A leap second bug crashed thousands of Linux servers in 2012

On June 30, 2012, when the leap second was added (23:59:60 UTC), a bug in the Linux kernel's time-keeping code caused high CPU usage and hangs on servers running certain kernel versions. Reddit, Mozilla, Gawker, LinkedIn, and many other services experienced outages. The incident accelerated the adoption of "leap second smearing" — Google's approach of spreading the extra second across a longer period — and renewed calls to abolish leap seconds entirely.


The Cloudflare outage of July 2019 was caused by a single regex

On July 2, 2019, a regular expression deployed in a Cloudflare WAF rule caused catastrophic backtracking, consuming 100% CPU on every server in Cloudflare's global network simultaneously. The outage lasted 27 minutes and affected millions of websites. The offending regex contained .*.*=.* — a pattern that causes exponential backtracking. Cloudflare responded by moving to a regex engine that doesn't support backtracking.

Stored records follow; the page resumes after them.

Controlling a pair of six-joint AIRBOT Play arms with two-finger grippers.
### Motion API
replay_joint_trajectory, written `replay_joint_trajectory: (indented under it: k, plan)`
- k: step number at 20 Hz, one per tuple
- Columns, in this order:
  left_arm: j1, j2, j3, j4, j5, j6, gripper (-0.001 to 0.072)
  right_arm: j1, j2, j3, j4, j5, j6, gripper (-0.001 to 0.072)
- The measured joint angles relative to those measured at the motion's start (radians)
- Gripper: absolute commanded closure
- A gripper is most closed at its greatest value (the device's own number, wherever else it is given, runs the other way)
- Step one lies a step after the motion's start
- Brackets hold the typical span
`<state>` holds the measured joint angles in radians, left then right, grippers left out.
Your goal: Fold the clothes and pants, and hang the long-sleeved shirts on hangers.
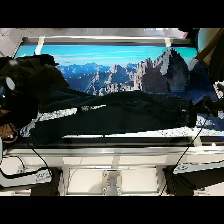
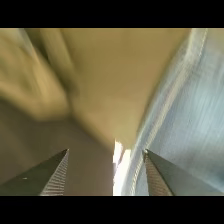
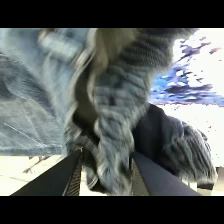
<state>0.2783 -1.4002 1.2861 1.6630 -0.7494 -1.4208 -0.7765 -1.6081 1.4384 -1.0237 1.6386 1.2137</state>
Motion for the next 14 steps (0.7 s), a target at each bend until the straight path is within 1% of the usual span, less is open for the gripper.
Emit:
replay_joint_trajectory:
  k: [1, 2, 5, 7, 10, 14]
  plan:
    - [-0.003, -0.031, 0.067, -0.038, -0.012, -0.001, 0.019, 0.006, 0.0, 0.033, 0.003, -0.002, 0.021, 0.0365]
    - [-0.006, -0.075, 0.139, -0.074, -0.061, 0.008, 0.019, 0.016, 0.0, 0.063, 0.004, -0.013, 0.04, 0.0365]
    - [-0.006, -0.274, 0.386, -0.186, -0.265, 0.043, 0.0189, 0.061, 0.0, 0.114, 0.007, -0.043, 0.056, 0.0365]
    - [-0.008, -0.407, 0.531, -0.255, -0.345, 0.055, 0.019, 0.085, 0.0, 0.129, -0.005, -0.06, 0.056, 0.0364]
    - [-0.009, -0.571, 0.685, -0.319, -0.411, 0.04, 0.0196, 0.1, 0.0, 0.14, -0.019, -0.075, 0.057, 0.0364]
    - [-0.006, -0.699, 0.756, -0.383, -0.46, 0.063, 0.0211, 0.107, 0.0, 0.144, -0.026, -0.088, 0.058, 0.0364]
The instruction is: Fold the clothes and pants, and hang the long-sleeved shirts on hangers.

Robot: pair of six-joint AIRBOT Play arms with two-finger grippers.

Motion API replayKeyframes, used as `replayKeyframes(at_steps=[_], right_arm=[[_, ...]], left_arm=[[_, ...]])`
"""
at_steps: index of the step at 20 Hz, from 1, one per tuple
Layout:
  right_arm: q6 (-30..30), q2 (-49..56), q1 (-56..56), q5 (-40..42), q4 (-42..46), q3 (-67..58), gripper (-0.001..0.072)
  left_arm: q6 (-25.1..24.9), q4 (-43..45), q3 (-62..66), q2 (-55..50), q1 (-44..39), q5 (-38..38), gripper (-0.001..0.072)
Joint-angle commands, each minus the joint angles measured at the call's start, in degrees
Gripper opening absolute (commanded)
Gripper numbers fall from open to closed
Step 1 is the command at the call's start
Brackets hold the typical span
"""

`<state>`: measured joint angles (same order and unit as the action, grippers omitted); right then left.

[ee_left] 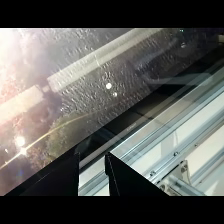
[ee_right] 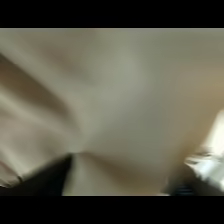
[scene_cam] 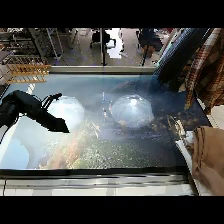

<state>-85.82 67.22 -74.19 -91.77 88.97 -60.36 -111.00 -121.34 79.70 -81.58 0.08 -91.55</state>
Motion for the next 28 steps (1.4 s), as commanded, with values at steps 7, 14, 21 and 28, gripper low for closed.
replayKeyframes(at_steps=[7, 14, 21, 28], right_arm=[[1.9, 3.2, 20.9, -3.0, -11.5, -16.7, 0.068], [3.3, 5.5, 63.9, 13.9, -12.3, -5.2, 0.0459], [2.6, 5.3, 71.2, 34.0, -6.7, -5.5, 0.0023], [2.6, 5.3, 71.2, 38.0, -6.8, -5.6, 0.0023]], left_arm=[[8.8, 33.2, 7.6, 0.1, 1.4, -1.0, 0.0191], [14.3, 44.7, 10.2, 9.2, 8.4, 6.4, 0.019], [15.5, 44.8, 10.2, 10.4, 8.6, 5.6, 0.019], [15.5, 44.8, 10.2, 10.2, 8.6, 5.7, 0.019]])
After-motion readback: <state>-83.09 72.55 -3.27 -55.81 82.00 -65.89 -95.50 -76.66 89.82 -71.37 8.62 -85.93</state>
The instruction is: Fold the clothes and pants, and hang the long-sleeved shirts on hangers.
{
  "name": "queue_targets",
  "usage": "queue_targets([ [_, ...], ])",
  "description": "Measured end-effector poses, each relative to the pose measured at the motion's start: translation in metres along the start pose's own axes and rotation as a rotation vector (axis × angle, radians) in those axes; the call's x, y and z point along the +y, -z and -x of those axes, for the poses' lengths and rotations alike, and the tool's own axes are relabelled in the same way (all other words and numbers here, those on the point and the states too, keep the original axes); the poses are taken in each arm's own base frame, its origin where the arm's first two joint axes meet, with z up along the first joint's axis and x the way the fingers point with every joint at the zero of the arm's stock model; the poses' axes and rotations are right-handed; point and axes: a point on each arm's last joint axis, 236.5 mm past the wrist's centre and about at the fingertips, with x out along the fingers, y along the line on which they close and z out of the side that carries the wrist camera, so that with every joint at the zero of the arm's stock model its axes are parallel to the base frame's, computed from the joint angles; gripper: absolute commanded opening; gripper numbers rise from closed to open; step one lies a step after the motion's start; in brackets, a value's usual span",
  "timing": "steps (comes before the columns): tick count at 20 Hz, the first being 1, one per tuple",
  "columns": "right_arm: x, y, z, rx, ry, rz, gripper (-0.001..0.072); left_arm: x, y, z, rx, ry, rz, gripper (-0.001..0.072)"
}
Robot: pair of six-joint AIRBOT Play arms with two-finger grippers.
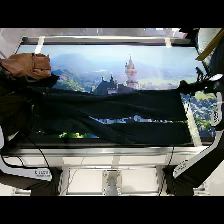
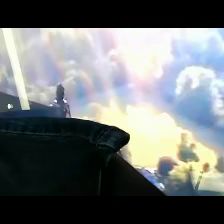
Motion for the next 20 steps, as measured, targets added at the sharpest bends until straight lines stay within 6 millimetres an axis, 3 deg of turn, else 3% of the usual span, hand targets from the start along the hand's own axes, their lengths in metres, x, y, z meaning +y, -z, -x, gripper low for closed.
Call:
queue_targets([
  [3, 0.005, -0.028, 0.034, -0.077, 0.037, 0.013, 0.0022, -0.006, -0.021, 0.0, -0.09, 0.027, 0.067, 0.002],
  [6, 0.001, -0.04, 0.05, -0.112, 0.091, 0.0, 0.0022, -0.013, -0.044, -0.005, -0.176, 0.059, 0.153, 0.002],
  [10, -0.007, -0.046, 0.044, -0.12, 0.142, -0.019, 0.0022, -0.038, -0.062, -0.03, -0.243, 0.102, 0.173, 0.002],
  [15, -0.007, -0.061, 0.021, -0.172, 0.163, -0.049, 0.0023, -0.083, -0.079, -0.073, -0.328, 0.168, 0.136, 0.0024],
  [16, -0.005, -0.066, 0.018, -0.192, 0.165, -0.059, 0.006, -0.087, -0.081, -0.08, -0.341, 0.177, 0.134, 0.0156],
  [17, -0.004, -0.071, 0.016, -0.212, 0.165, -0.068, 0.0262, -0.091, -0.082, -0.085, -0.349, 0.183, 0.133, 0.0558],
  [18, -0.002, -0.075, 0.016, -0.23, 0.163, -0.073, 0.0433, -0.093, -0.084, -0.087, -0.358, 0.188, 0.133, 0.0709],
  [20, 0.005, -0.081, 0.022, -0.254, 0.151, -0.081, 0.0432, -0.091, -0.085, -0.083, -0.362, 0.189, 0.136, 0.0704],
])
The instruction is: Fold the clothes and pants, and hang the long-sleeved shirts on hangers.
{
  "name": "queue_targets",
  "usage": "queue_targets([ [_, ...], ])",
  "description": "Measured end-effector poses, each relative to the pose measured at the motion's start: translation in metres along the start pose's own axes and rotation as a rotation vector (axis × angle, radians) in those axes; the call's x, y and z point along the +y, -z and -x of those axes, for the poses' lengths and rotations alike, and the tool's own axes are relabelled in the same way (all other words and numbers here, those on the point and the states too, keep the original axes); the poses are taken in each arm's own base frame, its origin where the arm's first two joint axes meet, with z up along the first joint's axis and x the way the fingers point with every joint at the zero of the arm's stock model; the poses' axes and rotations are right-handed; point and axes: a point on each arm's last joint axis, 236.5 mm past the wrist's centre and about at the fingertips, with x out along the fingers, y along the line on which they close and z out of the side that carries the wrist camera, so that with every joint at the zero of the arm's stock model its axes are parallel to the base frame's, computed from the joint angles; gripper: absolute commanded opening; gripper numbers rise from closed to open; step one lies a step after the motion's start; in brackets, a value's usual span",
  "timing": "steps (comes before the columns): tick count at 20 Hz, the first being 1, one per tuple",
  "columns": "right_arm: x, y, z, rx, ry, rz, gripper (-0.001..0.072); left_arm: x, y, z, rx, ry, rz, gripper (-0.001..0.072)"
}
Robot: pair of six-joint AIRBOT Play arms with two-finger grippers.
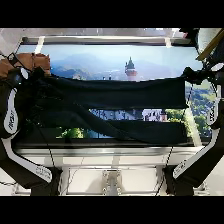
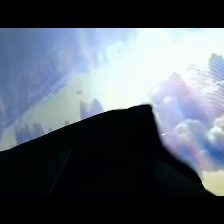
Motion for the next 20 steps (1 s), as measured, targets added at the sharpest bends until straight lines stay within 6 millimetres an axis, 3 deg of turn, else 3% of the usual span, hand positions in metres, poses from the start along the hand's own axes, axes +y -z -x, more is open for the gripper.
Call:
queue_targets([
  [4, 0.001, -0.001, 0.047, 0.026, 0.026, 0.04, 0.0431, 0.028, -0.01, 0.047, 0.049, -0.089, -0.074, 0.0678],
  [6, -0.003, 0.008, 0.082, 0.07, 0.052, 0.079, 0.043, 0.056, -0.006, 0.083, 0.11, -0.185, -0.13, 0.0474],
  [8, -0.008, 0.019, 0.119, 0.116, 0.075, 0.107, 0.043, 0.09, 0.014, 0.117, 0.199, -0.28, -0.15, 0.0465],
  [11, -0.014, 0.045, 0.167, 0.195, 0.095, 0.122, 0.043, 0.139, 0.07, 0.153, 0.34, -0.381, -0.136, 0.0465],
  [13, -0.011, 0.064, 0.196, 0.231, 0.095, 0.124, 0.043, 0.162, 0.113, 0.165, 0.411, -0.417, -0.122, 0.0464],
  [15, -0.006, 0.084, 0.217, 0.252, 0.092, 0.123, 0.043, 0.173, 0.144, 0.168, 0.422, -0.418, -0.109, 0.0464],
  [18, 0.009, 0.114, 0.243, 0.252, 0.077, 0.13, 0.043, 0.168, 0.168, 0.16, 0.399, -0.354, -0.052, 0.0463],
  [19, 0.013, 0.124, 0.249, 0.251, 0.074, 0.133, 0.043, 0.164, 0.173, 0.157, 0.394, -0.332, -0.03, 0.044],
  [20, 0.017, 0.135, 0.254, 0.251, 0.07, 0.136, 0.043, 0.162, 0.173, 0.153, 0.376, -0.314, -0.008, 0.0305],
])
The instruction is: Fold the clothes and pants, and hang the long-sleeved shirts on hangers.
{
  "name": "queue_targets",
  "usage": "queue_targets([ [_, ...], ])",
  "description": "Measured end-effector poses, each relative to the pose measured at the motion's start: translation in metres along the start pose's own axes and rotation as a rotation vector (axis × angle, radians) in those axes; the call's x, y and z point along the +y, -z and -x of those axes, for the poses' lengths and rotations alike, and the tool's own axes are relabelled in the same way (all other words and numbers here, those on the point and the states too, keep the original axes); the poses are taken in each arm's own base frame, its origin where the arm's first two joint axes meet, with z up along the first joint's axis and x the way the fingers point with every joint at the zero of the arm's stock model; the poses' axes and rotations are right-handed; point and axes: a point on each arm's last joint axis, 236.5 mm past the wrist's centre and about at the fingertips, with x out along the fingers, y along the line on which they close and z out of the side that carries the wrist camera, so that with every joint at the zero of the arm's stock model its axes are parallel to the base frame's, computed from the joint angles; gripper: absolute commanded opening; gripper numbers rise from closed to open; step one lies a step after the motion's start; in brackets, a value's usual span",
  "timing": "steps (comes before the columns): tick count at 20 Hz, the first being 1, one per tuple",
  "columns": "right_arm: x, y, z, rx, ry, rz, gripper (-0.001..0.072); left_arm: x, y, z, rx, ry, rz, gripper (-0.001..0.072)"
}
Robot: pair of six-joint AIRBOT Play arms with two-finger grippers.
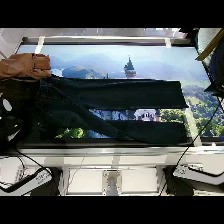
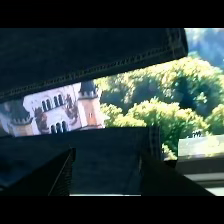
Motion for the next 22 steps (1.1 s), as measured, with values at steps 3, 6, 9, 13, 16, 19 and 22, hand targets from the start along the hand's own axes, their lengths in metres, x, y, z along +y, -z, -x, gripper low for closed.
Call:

The Mars Pathfinder experienced a priority inversion bug that nearly ended the mission

In 1997, the Mars Pathfinder rover began randomly resetting itself on Mars. Engineers at JPL eventually diagnosed a priority inversion bug in the VxWorks real-time operating system: a low-priority task held a mutex needed by a high-priority task, while a medium-priority task starved the low-priority task. The fix was uploaded from Earth by enabling the "priority inheritance" flag in VxWorks. The bug is now a classic computer science case study.